• _YOUR ASSIGNMENT_
Below is some data. Retype exactly the lines starting at the one with "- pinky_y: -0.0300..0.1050" and ending at the one with "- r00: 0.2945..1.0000".

Records from a collection:
******************************
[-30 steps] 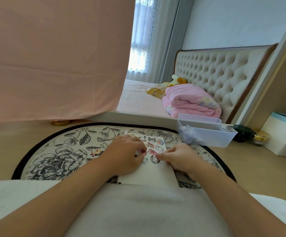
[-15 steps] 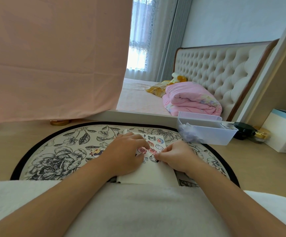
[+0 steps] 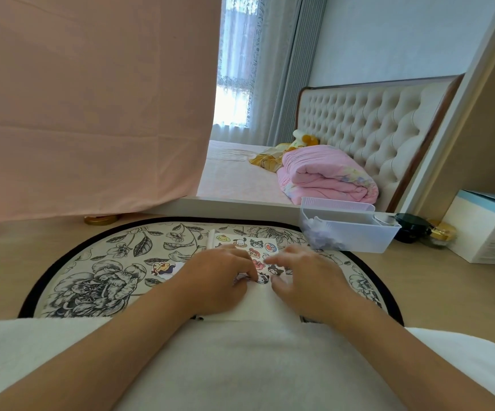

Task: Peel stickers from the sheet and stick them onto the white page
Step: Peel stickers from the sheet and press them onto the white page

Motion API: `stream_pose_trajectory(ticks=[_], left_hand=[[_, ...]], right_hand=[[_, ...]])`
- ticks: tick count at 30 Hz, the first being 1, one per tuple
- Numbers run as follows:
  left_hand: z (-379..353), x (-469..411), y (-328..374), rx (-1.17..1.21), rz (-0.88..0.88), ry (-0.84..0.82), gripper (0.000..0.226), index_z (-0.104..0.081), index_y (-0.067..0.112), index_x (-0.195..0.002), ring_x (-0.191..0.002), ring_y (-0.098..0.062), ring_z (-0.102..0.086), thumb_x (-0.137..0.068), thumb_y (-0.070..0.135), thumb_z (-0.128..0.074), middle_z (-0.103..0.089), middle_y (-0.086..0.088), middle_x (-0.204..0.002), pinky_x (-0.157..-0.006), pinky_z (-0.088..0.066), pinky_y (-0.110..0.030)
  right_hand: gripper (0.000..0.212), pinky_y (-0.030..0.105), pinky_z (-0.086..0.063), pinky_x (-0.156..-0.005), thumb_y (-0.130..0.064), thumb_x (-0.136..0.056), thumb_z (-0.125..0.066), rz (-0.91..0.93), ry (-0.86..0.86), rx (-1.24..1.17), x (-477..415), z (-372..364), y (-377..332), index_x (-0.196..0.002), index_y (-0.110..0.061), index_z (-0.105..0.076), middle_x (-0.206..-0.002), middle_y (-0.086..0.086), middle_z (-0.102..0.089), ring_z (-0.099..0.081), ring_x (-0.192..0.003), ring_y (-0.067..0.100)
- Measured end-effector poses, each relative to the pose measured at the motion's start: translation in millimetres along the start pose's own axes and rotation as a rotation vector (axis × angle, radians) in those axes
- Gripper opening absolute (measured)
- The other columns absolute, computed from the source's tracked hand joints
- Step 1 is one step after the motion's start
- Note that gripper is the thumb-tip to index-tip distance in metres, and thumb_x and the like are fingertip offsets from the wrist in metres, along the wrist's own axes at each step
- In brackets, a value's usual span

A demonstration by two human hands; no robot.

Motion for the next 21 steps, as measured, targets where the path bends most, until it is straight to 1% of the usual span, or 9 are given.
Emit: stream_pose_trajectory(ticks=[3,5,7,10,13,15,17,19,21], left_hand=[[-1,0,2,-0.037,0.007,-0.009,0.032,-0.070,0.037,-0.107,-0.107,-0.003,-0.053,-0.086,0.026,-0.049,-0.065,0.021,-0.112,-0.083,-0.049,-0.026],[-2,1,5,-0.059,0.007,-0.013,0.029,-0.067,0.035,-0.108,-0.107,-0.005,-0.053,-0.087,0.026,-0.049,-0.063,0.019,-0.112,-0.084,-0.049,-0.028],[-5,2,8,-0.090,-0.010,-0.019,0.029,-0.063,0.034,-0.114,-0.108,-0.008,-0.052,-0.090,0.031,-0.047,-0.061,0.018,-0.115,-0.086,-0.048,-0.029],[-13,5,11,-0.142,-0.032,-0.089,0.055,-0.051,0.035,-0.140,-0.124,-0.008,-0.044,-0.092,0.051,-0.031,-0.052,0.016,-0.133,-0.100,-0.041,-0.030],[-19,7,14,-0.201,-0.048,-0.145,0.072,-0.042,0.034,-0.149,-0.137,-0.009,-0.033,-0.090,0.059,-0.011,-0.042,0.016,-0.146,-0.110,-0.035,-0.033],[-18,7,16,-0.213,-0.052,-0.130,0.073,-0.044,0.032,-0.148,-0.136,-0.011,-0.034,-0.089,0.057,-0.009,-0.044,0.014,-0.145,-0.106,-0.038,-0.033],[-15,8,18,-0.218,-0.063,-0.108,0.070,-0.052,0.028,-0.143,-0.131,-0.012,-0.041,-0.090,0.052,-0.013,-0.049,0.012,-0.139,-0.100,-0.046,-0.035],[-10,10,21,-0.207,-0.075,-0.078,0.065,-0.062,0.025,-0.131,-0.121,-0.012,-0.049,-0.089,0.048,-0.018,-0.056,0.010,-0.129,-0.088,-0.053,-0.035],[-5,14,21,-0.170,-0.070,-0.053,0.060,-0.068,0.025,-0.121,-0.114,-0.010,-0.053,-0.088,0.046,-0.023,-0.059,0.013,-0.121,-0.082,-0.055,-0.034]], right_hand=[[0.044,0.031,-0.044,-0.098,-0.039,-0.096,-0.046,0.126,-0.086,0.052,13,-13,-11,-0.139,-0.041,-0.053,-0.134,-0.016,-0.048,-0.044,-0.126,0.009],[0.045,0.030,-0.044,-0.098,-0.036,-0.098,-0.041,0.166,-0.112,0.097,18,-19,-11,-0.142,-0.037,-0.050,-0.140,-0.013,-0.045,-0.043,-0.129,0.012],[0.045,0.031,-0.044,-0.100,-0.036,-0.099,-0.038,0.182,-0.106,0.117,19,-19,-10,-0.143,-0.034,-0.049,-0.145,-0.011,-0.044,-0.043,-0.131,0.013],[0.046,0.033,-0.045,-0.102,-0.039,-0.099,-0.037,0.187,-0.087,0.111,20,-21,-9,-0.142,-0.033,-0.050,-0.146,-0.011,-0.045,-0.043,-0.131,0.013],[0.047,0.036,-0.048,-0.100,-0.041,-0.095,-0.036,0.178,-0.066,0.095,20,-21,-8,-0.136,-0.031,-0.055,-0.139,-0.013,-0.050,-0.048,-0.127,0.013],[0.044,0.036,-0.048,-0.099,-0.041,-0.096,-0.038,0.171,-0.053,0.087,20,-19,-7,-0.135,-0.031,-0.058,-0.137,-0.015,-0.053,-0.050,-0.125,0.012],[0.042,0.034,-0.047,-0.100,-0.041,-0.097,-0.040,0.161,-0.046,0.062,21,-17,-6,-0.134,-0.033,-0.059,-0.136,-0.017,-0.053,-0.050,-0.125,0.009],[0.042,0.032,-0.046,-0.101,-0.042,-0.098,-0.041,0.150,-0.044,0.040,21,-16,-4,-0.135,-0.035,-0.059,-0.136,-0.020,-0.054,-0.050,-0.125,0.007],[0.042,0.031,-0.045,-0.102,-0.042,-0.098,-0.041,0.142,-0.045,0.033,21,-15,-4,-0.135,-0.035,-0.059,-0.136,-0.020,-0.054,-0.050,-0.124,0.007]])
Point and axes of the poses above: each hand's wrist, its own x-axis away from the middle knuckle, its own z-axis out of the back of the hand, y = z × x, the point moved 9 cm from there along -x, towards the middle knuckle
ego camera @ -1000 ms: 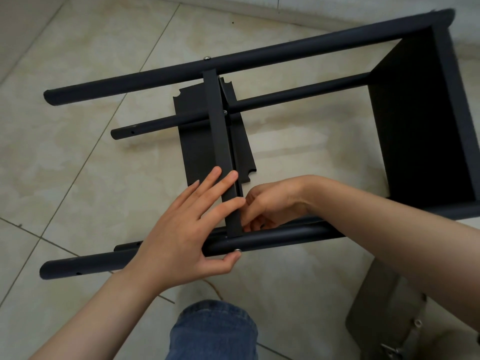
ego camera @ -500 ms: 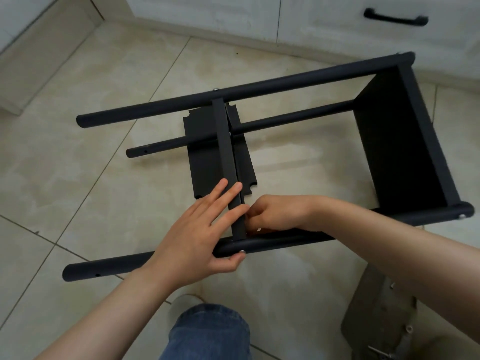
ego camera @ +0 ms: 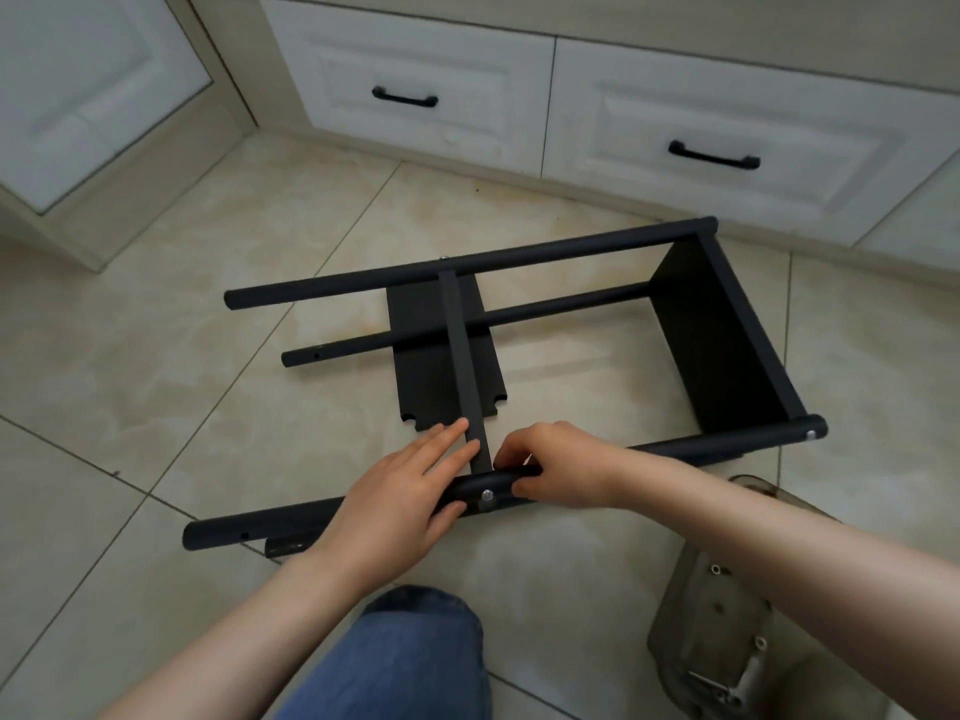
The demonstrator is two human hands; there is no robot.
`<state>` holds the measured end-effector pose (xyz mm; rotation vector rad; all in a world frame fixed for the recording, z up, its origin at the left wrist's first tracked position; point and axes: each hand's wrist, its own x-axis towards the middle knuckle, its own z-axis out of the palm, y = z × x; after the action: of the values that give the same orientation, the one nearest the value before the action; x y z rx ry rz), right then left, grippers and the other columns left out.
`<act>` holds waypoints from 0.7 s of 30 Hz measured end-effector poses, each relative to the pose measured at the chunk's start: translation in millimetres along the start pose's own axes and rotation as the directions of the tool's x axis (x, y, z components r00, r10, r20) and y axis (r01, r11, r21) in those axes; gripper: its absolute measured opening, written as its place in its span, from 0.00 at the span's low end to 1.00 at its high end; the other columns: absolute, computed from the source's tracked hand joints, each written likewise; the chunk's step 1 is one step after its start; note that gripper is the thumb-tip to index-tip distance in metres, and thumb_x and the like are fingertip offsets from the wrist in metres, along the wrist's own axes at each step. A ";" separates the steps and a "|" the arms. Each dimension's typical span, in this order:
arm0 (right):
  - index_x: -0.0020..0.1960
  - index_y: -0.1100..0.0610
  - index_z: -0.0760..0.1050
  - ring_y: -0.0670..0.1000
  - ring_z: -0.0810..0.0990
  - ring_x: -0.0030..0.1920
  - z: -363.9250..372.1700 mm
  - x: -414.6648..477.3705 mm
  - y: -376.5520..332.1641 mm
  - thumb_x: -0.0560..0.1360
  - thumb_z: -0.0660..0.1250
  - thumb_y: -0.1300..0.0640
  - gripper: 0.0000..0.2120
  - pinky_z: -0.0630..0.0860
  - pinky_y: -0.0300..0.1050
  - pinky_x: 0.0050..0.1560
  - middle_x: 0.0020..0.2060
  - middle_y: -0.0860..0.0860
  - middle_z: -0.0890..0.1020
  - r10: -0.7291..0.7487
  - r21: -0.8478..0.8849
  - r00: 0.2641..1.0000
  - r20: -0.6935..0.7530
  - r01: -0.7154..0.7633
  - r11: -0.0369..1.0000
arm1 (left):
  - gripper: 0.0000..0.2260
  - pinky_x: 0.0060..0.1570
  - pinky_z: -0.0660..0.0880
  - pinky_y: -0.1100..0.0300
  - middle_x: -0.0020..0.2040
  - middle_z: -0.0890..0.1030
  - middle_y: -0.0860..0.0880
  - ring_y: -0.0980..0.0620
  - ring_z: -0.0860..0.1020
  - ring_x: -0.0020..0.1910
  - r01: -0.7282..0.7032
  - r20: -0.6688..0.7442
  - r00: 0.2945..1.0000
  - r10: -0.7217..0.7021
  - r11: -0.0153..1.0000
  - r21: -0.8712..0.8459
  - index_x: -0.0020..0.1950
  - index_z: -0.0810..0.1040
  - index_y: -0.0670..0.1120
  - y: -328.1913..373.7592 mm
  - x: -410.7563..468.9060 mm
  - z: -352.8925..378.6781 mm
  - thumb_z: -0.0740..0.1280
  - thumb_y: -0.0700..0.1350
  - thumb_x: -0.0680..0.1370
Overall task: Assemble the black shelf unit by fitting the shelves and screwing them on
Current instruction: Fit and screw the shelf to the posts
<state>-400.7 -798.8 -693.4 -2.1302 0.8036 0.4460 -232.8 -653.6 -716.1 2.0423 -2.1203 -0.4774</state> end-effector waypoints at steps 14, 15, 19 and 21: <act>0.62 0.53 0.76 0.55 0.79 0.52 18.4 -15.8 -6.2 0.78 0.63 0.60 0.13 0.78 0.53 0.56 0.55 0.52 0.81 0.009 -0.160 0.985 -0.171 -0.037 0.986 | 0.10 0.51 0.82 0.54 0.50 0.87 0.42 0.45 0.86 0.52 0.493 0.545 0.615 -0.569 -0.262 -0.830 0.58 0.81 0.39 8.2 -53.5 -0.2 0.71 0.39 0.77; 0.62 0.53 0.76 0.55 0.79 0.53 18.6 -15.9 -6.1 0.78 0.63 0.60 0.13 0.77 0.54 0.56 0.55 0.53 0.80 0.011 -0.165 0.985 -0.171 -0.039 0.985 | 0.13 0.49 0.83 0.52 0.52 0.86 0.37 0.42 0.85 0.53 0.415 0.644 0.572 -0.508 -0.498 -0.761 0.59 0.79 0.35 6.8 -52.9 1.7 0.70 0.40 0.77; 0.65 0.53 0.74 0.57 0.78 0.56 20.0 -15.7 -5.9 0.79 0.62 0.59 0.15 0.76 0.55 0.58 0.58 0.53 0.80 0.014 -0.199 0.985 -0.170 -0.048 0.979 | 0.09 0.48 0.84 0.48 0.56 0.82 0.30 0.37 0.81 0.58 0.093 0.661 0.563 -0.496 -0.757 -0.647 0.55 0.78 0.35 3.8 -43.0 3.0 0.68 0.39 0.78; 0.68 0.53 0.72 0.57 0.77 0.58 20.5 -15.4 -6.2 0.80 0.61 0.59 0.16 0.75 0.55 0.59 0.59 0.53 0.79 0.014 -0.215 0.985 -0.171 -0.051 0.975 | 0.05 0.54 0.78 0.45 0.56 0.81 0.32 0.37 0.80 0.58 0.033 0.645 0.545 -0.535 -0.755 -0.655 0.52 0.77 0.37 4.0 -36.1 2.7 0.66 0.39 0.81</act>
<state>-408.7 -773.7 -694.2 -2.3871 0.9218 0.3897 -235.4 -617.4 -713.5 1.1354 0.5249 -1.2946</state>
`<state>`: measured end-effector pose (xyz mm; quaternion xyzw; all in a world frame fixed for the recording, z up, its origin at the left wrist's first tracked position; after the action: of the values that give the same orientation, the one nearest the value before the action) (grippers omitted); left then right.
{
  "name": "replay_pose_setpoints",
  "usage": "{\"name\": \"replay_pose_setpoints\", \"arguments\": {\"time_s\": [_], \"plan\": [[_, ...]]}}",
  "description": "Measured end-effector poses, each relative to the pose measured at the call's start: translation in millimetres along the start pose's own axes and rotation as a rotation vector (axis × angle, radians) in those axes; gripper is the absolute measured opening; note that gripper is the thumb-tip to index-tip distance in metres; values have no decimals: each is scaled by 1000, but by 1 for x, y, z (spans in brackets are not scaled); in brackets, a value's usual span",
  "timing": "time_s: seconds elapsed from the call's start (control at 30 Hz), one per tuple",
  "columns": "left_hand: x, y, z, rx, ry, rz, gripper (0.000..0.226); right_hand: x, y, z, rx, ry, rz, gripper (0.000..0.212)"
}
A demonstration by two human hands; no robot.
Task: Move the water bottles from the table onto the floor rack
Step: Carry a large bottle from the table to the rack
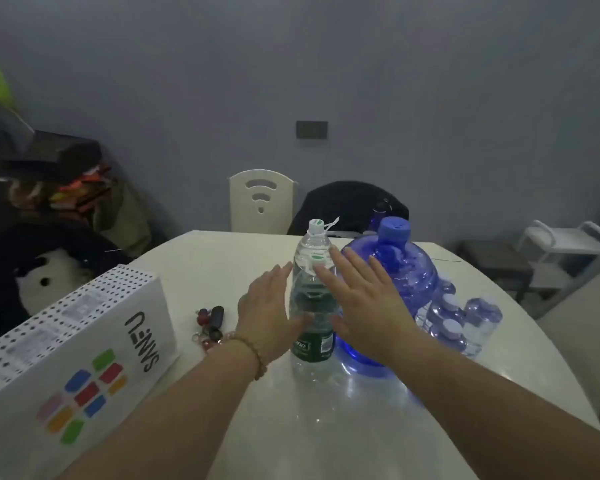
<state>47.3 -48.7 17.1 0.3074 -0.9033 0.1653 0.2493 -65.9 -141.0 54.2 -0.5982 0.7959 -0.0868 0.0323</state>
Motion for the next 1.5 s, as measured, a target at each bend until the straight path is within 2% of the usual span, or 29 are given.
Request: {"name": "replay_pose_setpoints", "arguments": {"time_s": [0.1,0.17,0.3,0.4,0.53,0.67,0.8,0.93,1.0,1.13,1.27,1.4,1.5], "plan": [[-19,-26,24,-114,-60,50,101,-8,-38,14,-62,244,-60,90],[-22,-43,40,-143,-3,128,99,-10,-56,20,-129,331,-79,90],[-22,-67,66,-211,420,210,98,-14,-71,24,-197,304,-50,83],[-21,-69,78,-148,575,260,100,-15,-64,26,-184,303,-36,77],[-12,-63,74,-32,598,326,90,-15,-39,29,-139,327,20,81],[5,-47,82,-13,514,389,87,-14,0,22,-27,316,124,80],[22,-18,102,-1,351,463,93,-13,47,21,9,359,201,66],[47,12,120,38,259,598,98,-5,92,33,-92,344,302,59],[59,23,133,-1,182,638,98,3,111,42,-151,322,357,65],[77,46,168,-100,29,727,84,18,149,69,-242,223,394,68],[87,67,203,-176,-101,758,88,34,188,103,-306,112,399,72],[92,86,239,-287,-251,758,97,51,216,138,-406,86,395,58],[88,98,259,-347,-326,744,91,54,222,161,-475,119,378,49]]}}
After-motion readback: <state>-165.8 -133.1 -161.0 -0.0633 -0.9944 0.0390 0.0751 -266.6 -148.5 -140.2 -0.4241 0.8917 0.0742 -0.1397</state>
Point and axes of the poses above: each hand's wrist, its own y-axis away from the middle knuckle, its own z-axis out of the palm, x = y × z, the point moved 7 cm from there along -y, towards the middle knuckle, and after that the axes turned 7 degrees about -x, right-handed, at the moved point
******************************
• _ANSWER TO THIS TASK_
  - pinky_y: -0.0300..0.1050
  - pinky_x: 0.0050..0.1560
  - middle_x: 0.0020..0.2060
  - middle_y: -0.0860..0.0860
  - middle_z: -0.0890..0.1020
  - r10: -0.7291..0.7487
  - r21: -0.8478..0.8849
  - r00: 0.2641..1.0000
  - r20: -0.6935..0.7530
  - r01: -0.7154..0.7633
  - r11: -0.0369..1.0000
arm1 (left):
  - gripper: 0.0000..0.2260
  - pinky_x: 0.0060..0.1570
  - pinky_z: -0.0660..0.0880
  - pinky_y: -0.1100..0.0300
  - middle_x: -0.0020..0.2040
  - middle_z: -0.0890..0.1030
  - middle_y: -0.0860..0.0880
  - ring_y: -0.0980..0.0620
  - ring_z: -0.0860..0.1020
  - ring_x: -0.0020..0.1910
  - r01: -0.7282..0.7032
  - r20: -0.6688..0.7442
  - r00: 0.2945..1.0000

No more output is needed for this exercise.